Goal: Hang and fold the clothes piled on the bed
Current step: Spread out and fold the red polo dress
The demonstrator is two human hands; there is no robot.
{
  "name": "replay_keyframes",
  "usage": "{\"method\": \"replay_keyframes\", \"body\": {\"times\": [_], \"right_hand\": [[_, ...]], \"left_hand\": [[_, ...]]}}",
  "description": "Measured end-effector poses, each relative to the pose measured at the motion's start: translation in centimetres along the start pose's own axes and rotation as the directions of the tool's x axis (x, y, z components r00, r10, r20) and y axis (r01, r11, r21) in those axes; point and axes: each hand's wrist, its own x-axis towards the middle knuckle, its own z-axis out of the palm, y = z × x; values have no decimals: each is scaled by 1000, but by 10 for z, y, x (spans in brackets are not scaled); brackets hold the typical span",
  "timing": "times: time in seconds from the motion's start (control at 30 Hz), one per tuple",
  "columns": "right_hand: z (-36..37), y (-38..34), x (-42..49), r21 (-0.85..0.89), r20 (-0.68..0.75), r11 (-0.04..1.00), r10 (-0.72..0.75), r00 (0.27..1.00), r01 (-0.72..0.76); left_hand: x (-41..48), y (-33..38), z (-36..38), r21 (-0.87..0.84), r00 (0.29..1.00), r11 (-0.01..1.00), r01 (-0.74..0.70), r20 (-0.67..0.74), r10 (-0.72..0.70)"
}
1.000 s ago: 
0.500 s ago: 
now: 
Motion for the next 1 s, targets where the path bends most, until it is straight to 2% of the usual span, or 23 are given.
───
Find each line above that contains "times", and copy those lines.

  "usage": "{\"method\": \"replay_keyframes\", \"body\": {\"times\": [_], \"right_hand\": [[_, ...]], \"left_hand\": [[_, ...]]}}",
  "timing": "times: time in seconds from the motion's start (control at 30 Hz), one per tuple",

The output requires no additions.